**The problem**
Omit pictures and quote the listing below line by line, from its start through the line that holds "<point>227,107</point>".
Supplied information Start Marker
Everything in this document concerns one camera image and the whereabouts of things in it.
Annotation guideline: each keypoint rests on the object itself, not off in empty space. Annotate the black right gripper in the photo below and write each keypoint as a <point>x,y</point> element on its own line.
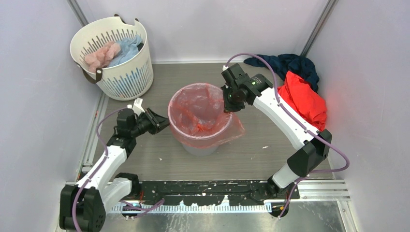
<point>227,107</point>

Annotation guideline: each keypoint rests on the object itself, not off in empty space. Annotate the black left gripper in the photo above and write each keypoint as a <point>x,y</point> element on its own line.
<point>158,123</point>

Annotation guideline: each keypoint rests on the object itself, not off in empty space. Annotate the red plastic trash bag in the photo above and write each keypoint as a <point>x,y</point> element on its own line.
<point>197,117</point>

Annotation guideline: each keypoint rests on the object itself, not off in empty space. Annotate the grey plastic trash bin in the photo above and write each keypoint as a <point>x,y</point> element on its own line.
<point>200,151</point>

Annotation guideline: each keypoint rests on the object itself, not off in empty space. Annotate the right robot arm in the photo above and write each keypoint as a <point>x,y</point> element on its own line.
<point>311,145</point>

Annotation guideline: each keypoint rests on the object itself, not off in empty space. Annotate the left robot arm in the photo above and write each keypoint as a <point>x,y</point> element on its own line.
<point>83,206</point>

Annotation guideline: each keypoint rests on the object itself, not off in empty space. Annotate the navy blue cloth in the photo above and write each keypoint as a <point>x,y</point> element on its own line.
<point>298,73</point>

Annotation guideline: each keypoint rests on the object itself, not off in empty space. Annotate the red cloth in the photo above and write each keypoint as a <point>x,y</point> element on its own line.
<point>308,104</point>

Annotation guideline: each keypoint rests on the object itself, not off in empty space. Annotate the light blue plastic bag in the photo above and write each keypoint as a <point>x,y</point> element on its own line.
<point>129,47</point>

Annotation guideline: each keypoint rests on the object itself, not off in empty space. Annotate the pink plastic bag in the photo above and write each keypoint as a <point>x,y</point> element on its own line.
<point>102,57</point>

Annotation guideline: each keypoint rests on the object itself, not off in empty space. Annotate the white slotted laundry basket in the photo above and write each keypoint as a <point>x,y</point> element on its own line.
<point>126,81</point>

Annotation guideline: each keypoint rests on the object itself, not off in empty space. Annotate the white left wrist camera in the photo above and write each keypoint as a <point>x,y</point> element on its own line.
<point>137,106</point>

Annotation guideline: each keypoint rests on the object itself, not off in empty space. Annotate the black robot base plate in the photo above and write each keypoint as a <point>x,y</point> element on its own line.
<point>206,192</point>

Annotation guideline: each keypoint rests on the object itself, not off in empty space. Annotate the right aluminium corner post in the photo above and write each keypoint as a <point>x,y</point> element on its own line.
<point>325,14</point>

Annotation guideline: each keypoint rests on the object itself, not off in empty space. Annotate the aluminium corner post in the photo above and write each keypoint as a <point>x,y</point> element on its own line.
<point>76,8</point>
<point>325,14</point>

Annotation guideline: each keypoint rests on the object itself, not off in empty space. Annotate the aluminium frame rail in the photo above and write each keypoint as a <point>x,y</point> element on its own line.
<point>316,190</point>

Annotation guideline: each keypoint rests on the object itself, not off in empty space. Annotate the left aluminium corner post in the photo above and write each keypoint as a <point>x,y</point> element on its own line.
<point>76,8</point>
Supplied information End Marker
**Answer to this exercise**
Everything in this document concerns one camera image and the whereabouts of things in it.
Annotation guideline: each keypoint rests on the object itself, not off in empty space. Annotate the black right gripper in the photo below and write each keypoint as a <point>x,y</point> element on its own line.
<point>227,107</point>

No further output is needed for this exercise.